El licenciado insistió, Cecilia negó, y así lucharon largo rato, hasta que Lamparilla dijo colérico:

—Pues bien, sea o no sea lo que me malicio, estoy resuelto a informarme en qué situación está el rancho y apersonarme con ese hombre y matarlo o denunciarlo, o hacerle algo, porque ya me tiene aburrido, y ya verá que soy tan hombre como él.

—No hará usted tal, señor licenciado, ni se expondrá, si algo me aprecia. Se armará un escándalo, saldré a bailar, todo el pueblo dirá que yo tengo amores con usted y con ese hombre, y tal vez lo matará a usted, porque parece atrevido, y sus ojos no dicen nada bueno; en fin, que me arruinará usted y me quitará mi modo de vivir aquí y en México, y todo por haber sido buena con usted y haberle convidado a almorzar mis malos guisos y mi barbacoa.

—Dices bien, Cecilia —le contestó Lamparilla—. Pero júrame que tú no tienes amores con ese maldito.

—Horror me da, señor licenciado —le contestó Cecilia con mucha naturalidad— y en caso de amores ¿qué comparación tiene usted con él?

Cecilia estrechó las manos que tenía caídas y flojas sobre su pierna el licenciado, con lo que éste se calmó, y si no subió al quinto cielo, sí estuvo muy cerca del primero.

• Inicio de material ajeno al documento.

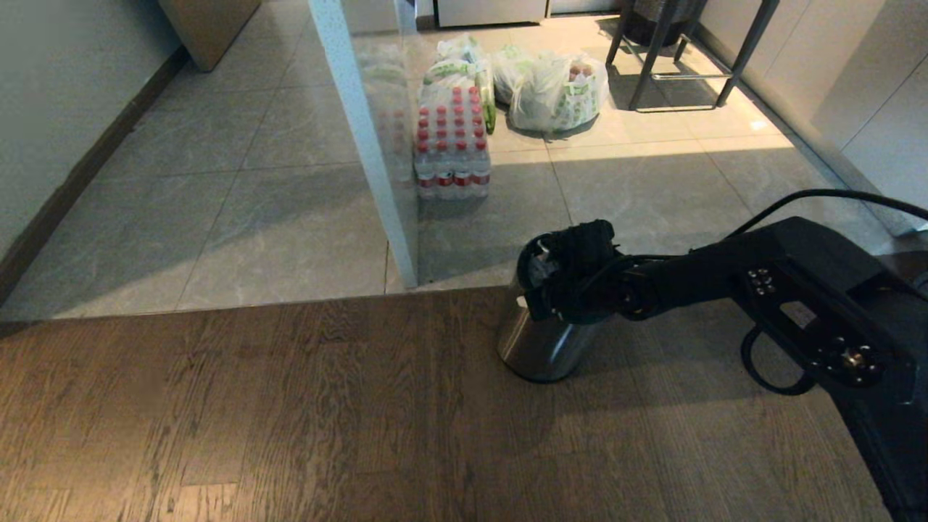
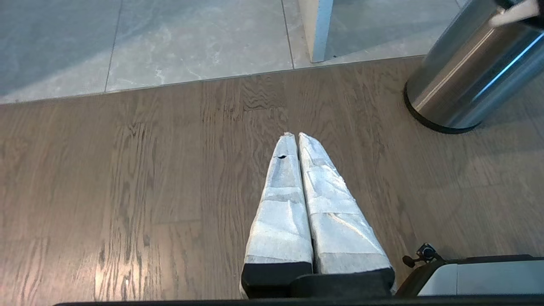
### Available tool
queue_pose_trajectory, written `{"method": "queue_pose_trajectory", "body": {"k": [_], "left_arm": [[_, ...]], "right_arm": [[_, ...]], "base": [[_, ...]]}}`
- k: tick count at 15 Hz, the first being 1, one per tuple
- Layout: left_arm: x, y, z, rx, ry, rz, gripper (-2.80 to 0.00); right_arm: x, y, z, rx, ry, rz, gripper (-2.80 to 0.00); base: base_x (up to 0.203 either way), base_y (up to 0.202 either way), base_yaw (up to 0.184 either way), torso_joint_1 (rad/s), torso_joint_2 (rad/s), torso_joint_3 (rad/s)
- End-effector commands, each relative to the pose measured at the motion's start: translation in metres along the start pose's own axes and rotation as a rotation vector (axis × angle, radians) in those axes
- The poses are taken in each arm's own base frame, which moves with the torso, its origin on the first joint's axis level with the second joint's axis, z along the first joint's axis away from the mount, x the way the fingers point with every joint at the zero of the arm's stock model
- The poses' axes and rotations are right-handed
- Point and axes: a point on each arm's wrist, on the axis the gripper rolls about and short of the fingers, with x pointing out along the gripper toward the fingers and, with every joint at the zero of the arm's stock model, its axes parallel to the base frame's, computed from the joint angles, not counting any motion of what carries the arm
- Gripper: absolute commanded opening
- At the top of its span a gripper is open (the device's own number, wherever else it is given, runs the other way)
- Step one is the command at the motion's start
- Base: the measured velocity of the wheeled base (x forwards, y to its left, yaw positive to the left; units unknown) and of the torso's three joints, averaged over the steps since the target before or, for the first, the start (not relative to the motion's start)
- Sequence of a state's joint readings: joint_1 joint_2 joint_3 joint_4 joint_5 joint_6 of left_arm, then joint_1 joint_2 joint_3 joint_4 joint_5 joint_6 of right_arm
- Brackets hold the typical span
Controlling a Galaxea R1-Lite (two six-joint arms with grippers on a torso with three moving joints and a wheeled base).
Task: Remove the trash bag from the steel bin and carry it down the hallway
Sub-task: Place the outer trash can on the ground
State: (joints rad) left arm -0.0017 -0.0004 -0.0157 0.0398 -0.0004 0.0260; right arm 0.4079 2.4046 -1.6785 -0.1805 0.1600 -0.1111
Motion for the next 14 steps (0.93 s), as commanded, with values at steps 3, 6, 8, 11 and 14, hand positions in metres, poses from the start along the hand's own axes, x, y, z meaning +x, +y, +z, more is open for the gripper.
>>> {"method": "queue_pose_trajectory", "body": {"k": [3,6,8,11,14], "left_arm": [[0.000,0.000,0.000,0.000,0.001,0.001,-2.80],[0.000,0.000,0.000,0.000,0.001,0.001,-2.80],[0.000,0.000,0.000,0.000,0.001,0.001,-2.80],[0.000,0.000,0.000,0.000,0.001,0.001,-2.80],[0.000,0.000,0.000,0.000,0.001,0.001,-2.80]], "right_arm": [[-0.037,0.004,0.019,-0.010,-0.042,0.002,-2.80],[-0.067,0.008,0.030,-0.013,-0.063,0.002,-2.80],[-0.088,0.010,0.038,-0.018,-0.085,-0.001,-2.80],[-0.112,0.013,0.046,-0.026,-0.115,-0.004,-2.80],[-0.139,0.017,0.058,-0.039,-0.164,-0.007,-2.80]], "base": [[0.000,0.000,0.000,0.000,0.00,0.000],[0.000,0.000,0.000,0.000,0.00,0.000],[0.000,0.000,0.000,0.000,0.00,0.000],[0.000,0.000,0.000,0.000,0.00,0.000],[0.000,0.000,0.000,0.000,0.00,0.000]]}}
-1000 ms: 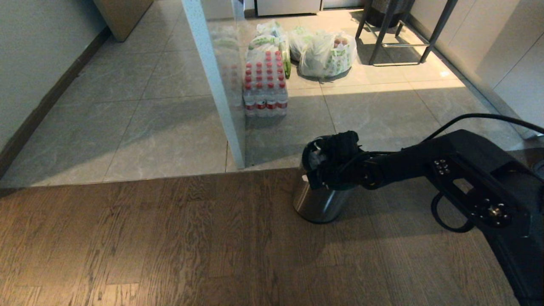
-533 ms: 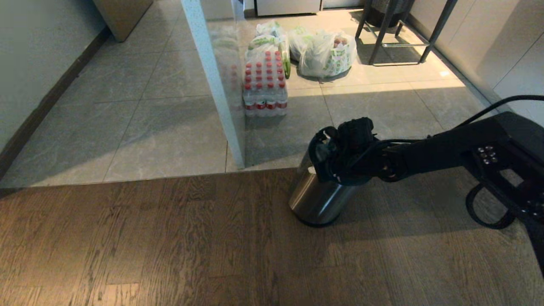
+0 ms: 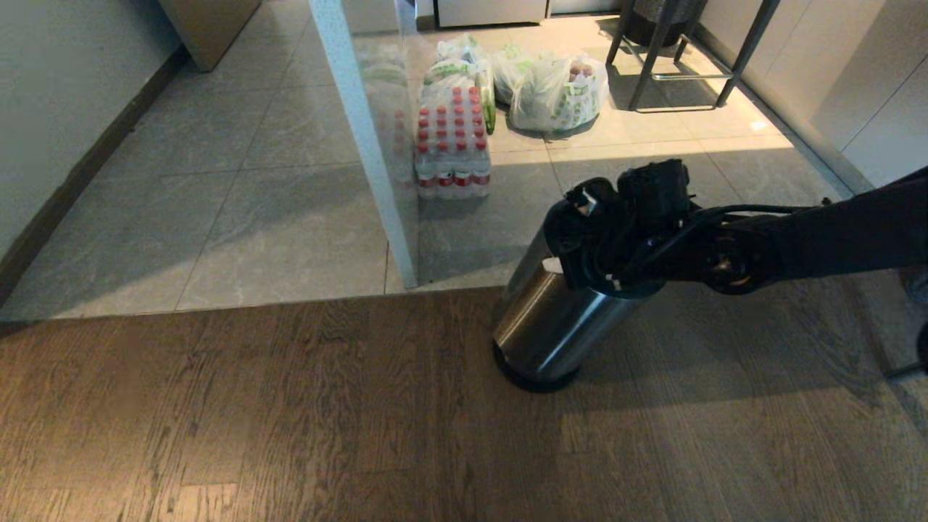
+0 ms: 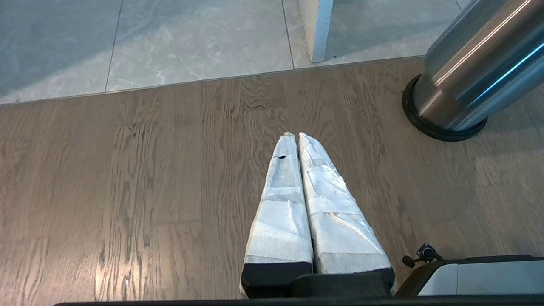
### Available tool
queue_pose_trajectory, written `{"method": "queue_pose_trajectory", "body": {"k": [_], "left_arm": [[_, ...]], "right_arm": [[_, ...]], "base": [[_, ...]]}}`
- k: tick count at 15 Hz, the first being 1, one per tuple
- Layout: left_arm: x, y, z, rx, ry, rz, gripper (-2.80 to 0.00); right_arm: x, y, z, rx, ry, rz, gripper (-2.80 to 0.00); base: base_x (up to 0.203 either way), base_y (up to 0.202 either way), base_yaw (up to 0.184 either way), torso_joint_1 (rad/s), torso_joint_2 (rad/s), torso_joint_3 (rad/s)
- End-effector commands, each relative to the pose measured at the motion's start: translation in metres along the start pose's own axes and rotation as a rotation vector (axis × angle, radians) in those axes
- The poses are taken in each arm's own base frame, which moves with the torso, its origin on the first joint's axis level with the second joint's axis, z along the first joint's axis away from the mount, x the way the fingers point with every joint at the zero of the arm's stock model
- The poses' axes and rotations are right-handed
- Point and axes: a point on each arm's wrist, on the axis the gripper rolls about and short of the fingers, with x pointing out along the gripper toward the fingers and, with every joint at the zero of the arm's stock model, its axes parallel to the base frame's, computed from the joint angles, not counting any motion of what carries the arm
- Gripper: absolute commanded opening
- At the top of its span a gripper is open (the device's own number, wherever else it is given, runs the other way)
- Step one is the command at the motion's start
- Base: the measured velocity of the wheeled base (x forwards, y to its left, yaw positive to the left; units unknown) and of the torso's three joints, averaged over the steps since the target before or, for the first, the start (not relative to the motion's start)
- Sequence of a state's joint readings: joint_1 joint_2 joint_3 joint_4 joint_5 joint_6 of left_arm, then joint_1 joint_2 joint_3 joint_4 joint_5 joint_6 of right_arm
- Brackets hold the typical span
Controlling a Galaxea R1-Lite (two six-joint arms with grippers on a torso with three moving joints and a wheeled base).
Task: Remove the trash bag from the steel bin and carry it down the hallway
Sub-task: Place the outer trash can on the ground
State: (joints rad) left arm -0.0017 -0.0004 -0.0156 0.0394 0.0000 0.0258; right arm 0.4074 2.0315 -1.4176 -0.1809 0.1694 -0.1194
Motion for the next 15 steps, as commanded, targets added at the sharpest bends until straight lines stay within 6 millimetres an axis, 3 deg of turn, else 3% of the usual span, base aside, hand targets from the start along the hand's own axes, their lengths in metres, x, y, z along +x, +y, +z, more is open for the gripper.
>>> {"method": "queue_pose_trajectory", "body": {"k": [1,9,15], "left_arm": [[0.000,0.000,0.000,0.000,0.001,0.000,-2.80],[0.000,0.000,0.000,0.000,0.001,0.000,-2.80],[0.000,0.000,0.000,0.000,0.001,0.000,-2.80]], "right_arm": [[-0.030,0.004,0.019,-0.025,-0.067,-0.004,-2.80],[-0.125,0.016,0.056,-0.064,-0.135,-0.007,-2.80],[-0.222,0.030,0.080,-0.072,-0.180,-0.010,-2.80]], "base": [[0.000,0.000,0.000,0.000,0.00,0.000],[0.000,0.000,0.000,0.000,0.00,0.000],[0.000,0.000,0.000,0.000,0.00,0.000]]}}
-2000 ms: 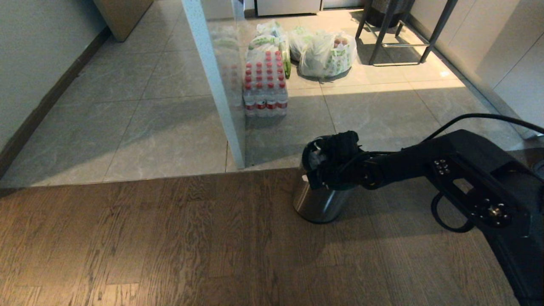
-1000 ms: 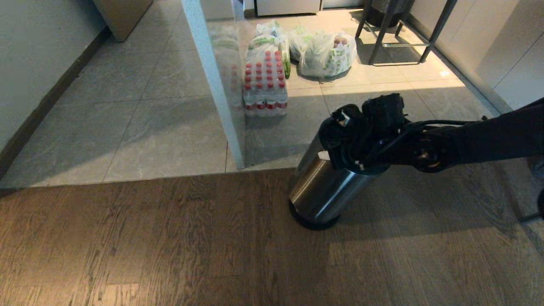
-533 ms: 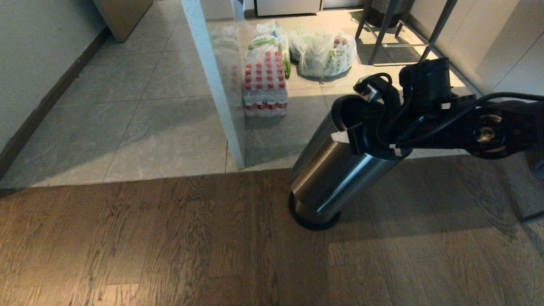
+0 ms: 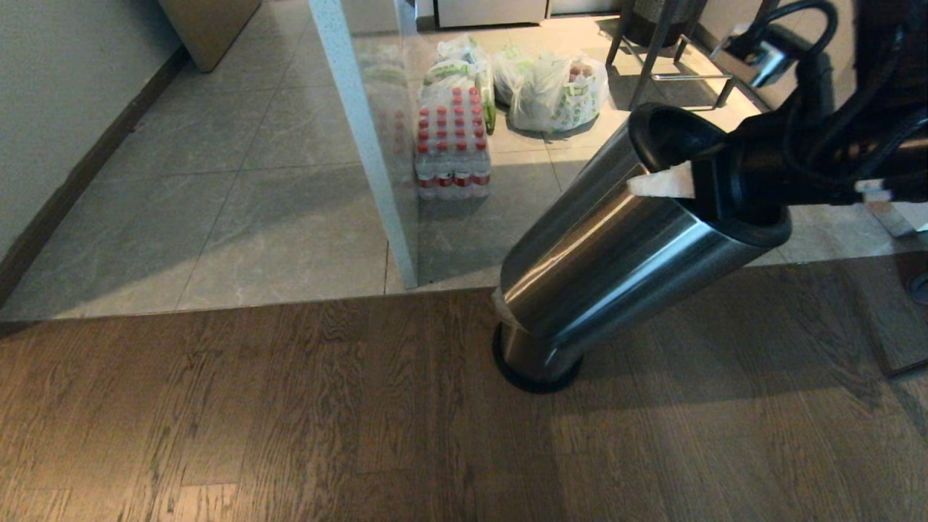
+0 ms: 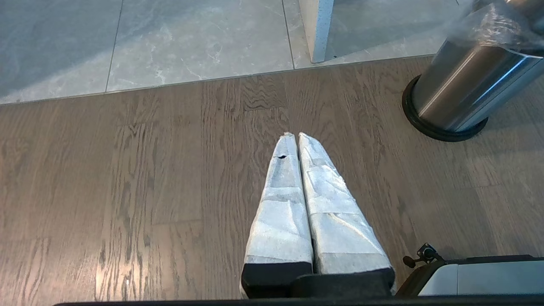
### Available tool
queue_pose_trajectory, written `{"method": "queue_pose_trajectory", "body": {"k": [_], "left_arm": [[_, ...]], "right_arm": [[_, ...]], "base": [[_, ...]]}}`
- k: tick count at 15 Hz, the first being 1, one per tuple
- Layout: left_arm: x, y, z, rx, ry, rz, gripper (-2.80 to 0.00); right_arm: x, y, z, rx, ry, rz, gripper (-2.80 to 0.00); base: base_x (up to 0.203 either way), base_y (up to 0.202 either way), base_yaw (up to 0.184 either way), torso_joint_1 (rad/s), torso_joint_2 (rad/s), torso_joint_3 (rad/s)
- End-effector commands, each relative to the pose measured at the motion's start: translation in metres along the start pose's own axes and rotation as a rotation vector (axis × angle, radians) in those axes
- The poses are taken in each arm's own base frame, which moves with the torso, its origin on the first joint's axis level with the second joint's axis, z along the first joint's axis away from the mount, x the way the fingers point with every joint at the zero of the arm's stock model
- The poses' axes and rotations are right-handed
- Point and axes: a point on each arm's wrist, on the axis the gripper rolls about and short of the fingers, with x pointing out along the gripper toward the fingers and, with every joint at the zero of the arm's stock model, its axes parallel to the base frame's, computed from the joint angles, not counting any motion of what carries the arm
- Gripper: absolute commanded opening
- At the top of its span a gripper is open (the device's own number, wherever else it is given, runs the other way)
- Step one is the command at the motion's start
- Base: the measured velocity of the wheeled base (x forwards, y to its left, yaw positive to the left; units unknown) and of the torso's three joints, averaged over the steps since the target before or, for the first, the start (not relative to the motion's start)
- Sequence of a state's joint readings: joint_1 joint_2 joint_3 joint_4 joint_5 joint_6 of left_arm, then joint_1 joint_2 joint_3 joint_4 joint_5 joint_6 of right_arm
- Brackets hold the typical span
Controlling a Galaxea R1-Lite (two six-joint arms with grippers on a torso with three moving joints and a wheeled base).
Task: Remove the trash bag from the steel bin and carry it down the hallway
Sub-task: Place the outer trash can on the ground
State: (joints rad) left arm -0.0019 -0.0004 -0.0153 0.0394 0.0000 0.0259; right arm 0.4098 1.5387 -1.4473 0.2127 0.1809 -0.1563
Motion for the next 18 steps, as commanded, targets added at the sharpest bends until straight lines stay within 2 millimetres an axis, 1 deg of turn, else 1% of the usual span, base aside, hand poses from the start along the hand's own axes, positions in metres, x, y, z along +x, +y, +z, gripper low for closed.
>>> {"method": "queue_pose_trajectory", "body": {"k": [1,3,4,5,7,8,9,11,13,16,17,18], "left_arm": [[0.000,0.000,0.000,0.000,0.001,0.000,-2.80],[0.000,0.000,0.000,0.000,0.001,0.000,-2.80],[0.000,0.000,0.000,0.000,0.001,0.000,-2.80],[0.000,0.000,0.000,0.000,0.001,0.000,-2.80],[0.000,0.000,0.000,0.000,0.001,0.000,-2.80],[0.000,0.000,0.000,0.000,0.001,0.000,-2.80],[0.000,0.000,0.000,0.000,0.001,0.000,-2.80],[0.000,0.000,0.000,0.000,0.001,0.000,-2.80],[0.000,0.000,0.000,0.000,0.001,0.000,-2.80],[0.000,0.000,0.000,0.000,0.001,0.000,-2.80],[0.000,0.000,0.000,0.000,0.001,0.000,-2.80],[0.000,0.000,0.000,0.000,0.001,0.000,-2.80]], "right_arm": [[-0.048,0.006,0.018,-0.015,-0.052,-0.006,-2.80],[-0.069,0.009,0.023,-0.014,-0.052,-0.006,-2.80],[-0.074,0.009,0.023,-0.014,-0.049,-0.011,-2.80],[-0.076,0.005,0.023,-0.009,-0.048,-0.034,-2.80],[-0.079,-0.015,0.018,0.019,-0.034,-0.130,-2.80],[-0.080,-0.026,0.012,0.039,-0.011,-0.181,-2.80],[-0.078,-0.040,0.002,0.067,0.029,-0.238,-2.80],[-0.069,-0.072,-0.017,0.128,0.103,-0.346,-2.80],[-0.054,-0.109,-0.036,0.184,0.163,-0.431,-2.80],[-0.025,-0.161,-0.071,0.264,0.243,-0.508,-2.80],[-0.013,-0.181,-0.085,0.284,0.260,-0.531,-2.80],[-0.002,-0.197,-0.097,0.297,0.273,-0.543,-2.80]], "base": [[0.000,0.000,0.000,0.000,0.00,0.000],[0.000,0.000,0.000,0.000,0.00,0.000],[0.000,0.000,0.000,0.000,0.00,0.000],[0.000,0.000,0.000,0.000,0.00,0.000],[0.000,0.000,0.000,0.000,0.00,0.000],[0.000,0.000,0.000,0.000,0.00,0.000],[0.000,0.000,0.000,0.000,0.00,0.000],[0.000,0.000,0.000,0.000,0.00,0.000],[0.000,0.000,0.000,0.000,0.00,0.000],[0.000,0.000,0.000,0.000,0.00,0.000],[0.000,0.000,0.000,0.000,0.00,0.000],[0.000,0.000,0.000,0.000,0.00,0.000]]}}
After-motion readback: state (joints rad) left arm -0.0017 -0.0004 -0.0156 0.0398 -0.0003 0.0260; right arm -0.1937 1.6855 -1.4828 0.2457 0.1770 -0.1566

Se despidió de Cecilia y regresó a México sin haber dado todavía su palabra formal de casamiento, desconfiado, receloso y convencido de que algo había pasado entre Cecilia y el detestable pasajero que naufragó con ellos en la canoa; y la verdad es también que la amenaza que profirió fue obra de la cólera y de los celos, pero que tenía un miedo cerval a Evaristo y que por nada del mundo se habría presentado en el rancho de los Coyotes, ni aun acompañado de ocho mozos armados hasta los dientes.

En cuando a Cecilia, quedó, no sólo reconciliada, sino muy inclinada para el licenciado, y le pasó por la cabeza que podía tal vez casarse con él. Ella vendería sus canoas, conservaría el puesto de fruta bajo la dirección de sus dos Marías, y con el dinero que tenía guardado donde sólo ella sabía, y algo que tendría el licenciado, podrían comprar o arrendar una hacienda por Querétaro u otro rumbo muy distante, para quitarse de la zozobra que le causaba el pasajero, que en mala hora admitió en su trajinera; pero de pronto lo que tenía que hacer en cuanto volviera a la plaza, era ir, en compañía misma de Jipila a averiguar al rancho de Santa María de la Ladrillera si el muchacho que se hallaba allí era el mismo Marcos que había estado a su servicio, y al que quería como un hijo. Con estas ilusiones, volvieron los subidos colores a sus mejillas, desaparecieron las ojeras que cercaban sus ojos y continuó, sonriendo, la randa del fresco camisón de Bretaña con que debía dormir en la estación del calor.